The problem »
Please reproduce exactly the line that carries "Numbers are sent" and all remaining lines through the last line of the data, and write nothing else.
┌──
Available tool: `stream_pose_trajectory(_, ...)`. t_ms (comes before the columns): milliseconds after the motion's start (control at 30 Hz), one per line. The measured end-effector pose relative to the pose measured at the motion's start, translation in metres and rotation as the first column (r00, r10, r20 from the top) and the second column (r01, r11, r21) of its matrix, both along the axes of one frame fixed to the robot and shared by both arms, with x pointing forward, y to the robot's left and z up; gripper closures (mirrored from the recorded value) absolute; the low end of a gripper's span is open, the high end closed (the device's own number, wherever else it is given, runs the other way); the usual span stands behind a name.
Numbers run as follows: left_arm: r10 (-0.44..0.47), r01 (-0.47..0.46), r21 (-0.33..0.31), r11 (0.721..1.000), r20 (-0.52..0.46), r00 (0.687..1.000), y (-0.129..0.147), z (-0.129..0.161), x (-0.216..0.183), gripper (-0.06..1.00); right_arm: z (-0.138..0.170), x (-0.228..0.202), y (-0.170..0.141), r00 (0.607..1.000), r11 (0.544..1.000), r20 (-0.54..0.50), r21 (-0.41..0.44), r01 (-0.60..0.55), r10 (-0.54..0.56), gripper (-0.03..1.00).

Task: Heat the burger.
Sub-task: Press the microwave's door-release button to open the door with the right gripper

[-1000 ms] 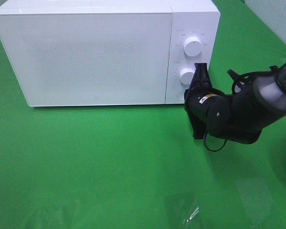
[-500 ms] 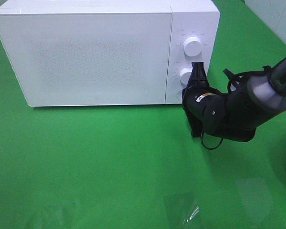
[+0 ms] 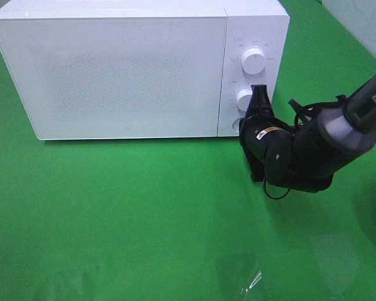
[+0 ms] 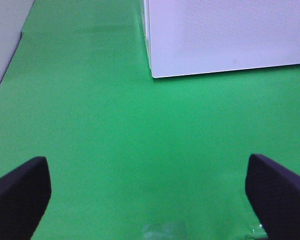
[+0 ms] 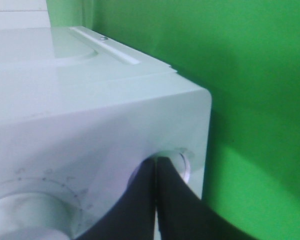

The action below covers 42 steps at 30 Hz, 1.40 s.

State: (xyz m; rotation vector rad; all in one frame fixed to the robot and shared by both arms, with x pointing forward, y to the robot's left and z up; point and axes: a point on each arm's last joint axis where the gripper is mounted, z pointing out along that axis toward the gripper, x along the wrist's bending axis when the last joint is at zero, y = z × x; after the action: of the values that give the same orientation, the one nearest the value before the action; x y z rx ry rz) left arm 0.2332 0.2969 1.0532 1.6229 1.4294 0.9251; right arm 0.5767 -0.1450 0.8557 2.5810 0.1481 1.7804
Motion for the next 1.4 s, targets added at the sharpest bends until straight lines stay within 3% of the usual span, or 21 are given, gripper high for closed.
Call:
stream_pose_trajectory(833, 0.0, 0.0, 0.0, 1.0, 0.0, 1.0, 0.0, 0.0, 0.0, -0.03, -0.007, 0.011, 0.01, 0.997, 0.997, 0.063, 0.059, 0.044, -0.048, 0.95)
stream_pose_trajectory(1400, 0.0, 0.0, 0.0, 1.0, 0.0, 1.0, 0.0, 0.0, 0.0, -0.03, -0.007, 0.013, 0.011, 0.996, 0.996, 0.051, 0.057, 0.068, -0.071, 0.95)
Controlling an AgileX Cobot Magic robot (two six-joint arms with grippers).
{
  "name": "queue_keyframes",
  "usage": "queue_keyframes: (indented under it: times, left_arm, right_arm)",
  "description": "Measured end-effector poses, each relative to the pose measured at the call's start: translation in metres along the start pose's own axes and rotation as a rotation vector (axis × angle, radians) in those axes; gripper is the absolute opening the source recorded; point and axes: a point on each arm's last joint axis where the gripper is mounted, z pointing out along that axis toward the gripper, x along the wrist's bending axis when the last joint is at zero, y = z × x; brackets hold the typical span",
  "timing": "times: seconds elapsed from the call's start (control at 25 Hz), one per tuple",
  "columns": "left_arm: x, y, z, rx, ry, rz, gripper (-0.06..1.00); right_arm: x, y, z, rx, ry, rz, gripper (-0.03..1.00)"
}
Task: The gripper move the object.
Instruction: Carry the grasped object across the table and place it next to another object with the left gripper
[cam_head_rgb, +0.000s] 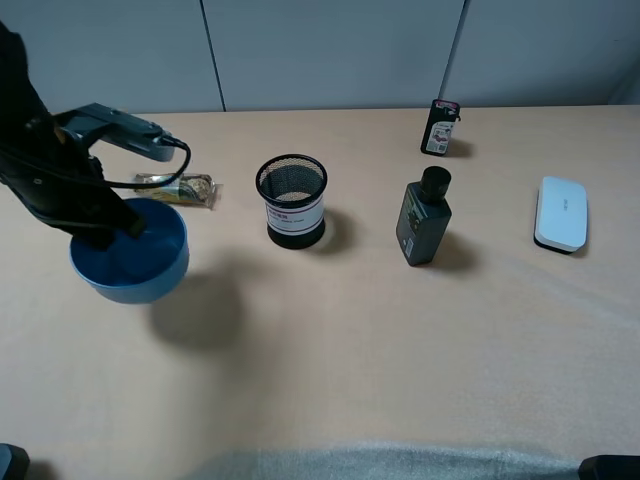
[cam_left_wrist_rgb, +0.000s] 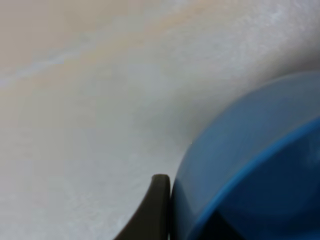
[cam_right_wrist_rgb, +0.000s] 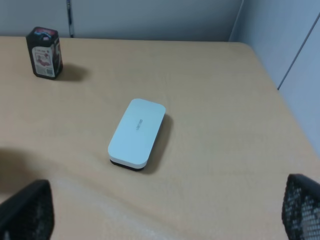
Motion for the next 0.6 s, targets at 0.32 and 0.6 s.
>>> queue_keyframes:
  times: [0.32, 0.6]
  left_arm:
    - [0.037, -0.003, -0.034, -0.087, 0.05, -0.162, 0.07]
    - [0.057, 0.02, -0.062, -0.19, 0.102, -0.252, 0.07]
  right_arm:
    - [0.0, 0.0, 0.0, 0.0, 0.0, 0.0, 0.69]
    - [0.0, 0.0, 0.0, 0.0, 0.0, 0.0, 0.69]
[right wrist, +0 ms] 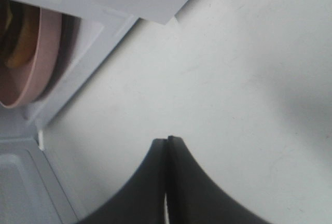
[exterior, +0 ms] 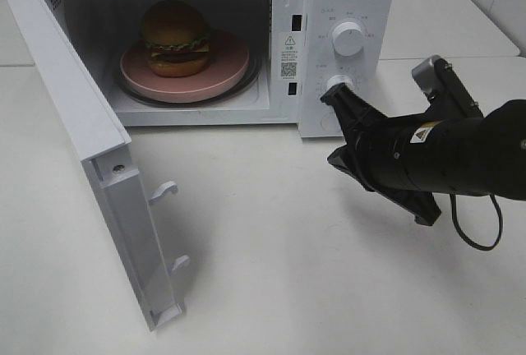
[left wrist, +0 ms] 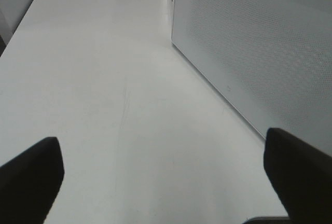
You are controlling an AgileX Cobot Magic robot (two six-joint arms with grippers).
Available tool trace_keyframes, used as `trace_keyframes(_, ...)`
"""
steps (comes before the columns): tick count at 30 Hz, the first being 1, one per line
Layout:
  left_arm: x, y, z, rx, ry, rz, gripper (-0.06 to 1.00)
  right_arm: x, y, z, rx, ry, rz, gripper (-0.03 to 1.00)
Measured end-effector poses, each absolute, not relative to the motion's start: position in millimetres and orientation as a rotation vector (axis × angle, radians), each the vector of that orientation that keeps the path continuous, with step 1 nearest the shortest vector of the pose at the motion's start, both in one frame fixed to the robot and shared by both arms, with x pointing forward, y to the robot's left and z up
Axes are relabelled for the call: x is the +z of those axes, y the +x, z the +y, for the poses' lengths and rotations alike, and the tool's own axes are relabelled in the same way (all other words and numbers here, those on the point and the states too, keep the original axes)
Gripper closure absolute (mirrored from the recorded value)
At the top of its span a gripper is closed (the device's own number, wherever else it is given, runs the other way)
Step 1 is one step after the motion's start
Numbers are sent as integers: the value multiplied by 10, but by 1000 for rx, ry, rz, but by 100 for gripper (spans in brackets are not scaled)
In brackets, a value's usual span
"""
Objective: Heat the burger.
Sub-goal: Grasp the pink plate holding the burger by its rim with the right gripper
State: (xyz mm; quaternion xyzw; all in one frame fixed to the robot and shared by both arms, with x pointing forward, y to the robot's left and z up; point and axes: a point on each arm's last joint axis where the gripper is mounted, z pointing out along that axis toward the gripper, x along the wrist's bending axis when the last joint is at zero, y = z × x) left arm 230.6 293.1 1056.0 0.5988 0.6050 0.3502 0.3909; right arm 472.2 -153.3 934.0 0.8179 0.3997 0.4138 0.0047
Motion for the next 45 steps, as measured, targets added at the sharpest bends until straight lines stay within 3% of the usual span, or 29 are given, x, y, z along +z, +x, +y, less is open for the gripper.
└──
Task result »
Numbers are sent as integers: the value multiplied by 10, but by 1000 for rx, ry, rz, but by 100 for gripper (spans in brackets are not scaled)
In brackets, a value's usual span
"""
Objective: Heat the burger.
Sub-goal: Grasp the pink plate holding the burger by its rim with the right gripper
State: (xyz mm; quaternion xyzw; all in one frame fixed to the robot and shared by both arms, with x pointing forward, y to the robot's left and z up; point and axes: a point on each arm's last joint axis where the gripper is mounted, z pointing out along that axis toward the gripper, x along the wrist's bending axis when the last joint is at zero, y = z × x) left arm 230.6 293.1 1056.0 0.5988 0.6050 0.3502 0.3909; right arm 472.2 -153.3 934.0 0.8179 0.3997 0.4138 0.0047
Motion for the next 45 steps, as measured, targets added at the sharpest bends until straight lines stay within 3% of the usual span, or 29 are given, x, y, z along +z, +x, +y, less is open for the gripper.

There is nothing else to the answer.